Pennsylvania’s State System of Higher Education develops plans to consolidate school administration

Written by on October 28, 2020

Pennsylvania’s State System of Higher Education develops plans to consolidate school administration

By Sam Dunklau, WITF

October 28, 2020

The system will need to “dramatically” accelerate a redesign aimed at increasing collaborations between schools while cutting costs, Chancellor Dan Greenstein said.  Commonwealth Media Services

Pennsylvania’s State System of Higher Education is drawing up plans to bring six of the universities in its orbit under two umbrellas. PASSHE leaders are considering the move as a way to trim costs.

Speaking on WITF’s Smart Talk program Monday, system Chancellor Dan Greenstein says enrollments across the system have dipped by 30%.

“We can no longer operate at the same size that we once were when we were a much larger university, so our expectation is that we will align those costs and revenues.”

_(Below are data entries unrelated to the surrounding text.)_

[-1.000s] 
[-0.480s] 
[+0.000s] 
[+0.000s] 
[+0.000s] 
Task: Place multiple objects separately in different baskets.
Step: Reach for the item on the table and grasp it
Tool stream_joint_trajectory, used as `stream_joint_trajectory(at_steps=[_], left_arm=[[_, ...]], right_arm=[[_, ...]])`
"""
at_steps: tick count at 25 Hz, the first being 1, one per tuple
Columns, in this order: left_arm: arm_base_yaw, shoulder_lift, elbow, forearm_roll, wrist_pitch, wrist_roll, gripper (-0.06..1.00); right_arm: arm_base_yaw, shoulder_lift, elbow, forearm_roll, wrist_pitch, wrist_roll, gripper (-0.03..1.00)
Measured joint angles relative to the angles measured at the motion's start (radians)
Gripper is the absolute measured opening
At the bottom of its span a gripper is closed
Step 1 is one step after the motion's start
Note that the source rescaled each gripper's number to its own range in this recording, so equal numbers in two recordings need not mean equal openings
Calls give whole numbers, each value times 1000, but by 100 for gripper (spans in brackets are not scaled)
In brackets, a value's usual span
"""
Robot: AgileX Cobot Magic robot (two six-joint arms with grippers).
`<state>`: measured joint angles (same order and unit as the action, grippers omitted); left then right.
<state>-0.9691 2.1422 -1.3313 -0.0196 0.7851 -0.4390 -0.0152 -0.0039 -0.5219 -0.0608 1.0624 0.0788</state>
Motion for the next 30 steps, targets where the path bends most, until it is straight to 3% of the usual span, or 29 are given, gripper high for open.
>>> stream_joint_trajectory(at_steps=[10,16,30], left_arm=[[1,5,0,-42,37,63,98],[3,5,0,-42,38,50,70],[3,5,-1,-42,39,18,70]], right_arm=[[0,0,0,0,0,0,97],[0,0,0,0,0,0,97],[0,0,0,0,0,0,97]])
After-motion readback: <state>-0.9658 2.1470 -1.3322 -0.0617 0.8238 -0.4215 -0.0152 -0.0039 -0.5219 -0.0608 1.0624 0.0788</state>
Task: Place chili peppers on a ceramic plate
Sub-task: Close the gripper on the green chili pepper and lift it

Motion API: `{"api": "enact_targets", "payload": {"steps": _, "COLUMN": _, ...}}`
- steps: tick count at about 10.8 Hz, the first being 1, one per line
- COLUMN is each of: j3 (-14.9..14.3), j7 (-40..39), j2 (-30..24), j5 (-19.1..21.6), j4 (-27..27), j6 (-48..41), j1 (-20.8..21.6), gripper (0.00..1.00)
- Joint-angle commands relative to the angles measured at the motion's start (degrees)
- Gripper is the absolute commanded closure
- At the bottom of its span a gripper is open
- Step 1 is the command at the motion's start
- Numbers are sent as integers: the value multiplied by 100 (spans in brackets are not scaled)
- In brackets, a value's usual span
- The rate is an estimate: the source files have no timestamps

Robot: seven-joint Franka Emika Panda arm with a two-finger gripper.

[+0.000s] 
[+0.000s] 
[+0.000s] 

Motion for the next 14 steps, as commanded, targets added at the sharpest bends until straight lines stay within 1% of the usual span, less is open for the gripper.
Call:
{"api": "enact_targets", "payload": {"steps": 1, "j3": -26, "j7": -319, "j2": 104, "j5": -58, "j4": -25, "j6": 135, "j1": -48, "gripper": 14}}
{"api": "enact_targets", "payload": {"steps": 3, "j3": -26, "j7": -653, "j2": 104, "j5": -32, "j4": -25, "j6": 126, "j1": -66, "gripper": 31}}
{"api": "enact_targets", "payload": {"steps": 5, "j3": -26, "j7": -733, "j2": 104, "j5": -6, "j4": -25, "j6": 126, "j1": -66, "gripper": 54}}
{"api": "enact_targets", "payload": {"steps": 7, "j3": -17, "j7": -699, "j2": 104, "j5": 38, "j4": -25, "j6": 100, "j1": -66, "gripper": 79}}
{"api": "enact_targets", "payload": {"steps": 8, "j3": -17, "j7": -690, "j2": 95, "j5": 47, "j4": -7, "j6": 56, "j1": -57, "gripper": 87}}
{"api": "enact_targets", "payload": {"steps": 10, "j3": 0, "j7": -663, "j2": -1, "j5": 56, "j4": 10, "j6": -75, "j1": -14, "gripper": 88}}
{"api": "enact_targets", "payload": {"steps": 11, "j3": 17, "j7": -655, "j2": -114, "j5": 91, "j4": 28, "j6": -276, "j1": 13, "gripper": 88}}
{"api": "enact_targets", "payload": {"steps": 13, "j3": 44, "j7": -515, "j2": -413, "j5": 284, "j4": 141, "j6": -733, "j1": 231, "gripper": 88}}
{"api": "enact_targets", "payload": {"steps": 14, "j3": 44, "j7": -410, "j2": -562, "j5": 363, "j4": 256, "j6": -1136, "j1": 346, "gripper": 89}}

The 14 public schools in Pennsylvania’s state system have a combined enrollment of more than 98,000 students, according to the most recent data. They range in student body size from just a few hundred at Cheyney University to more than 17,000 at West Chester University.

Greenstein said a nearly 3% drop in average system-wide enrollment just this year is part of a larger trend in higher education.

“The kind of education which was traditional, residential, comprehensively-based is declining, and it has been for well over a decade. At the same time, demand in this state and others for online and hybrid forms of instructions is growing,” he said.

System leadership is discussing two consolidations: In the northeast, Mansfield, Lock Haven, and Bloomsburg universities would be managed by a single administrative house. Another house would manage Clarion, California and Edinboro universities in the western part of the state.

PASSHE is branding the move as an “integration” measure, rather than a true consolidation. That kind of streamlining combines resources of individual institutions in order to minimize the amount of people and resources used to complete tasks like administrative work.

Under the proposal, each university would keep its individual branding and other elements that uniquely identify it. Greenstein did not address potential staff cuts.

“[It] enables universities to get together to become part of a single, accredited entity. It would have a single president, a single leadership team, a single faculty, a single academic program array,” Greenstein explained. “But the participating universities would also be able to maintain their name, brand, and identity.”

Greenstein said the system won’t be ready to present the consolidation plan to the Board of Governors until the spring. The earliest it could impact students is the fall of 2022.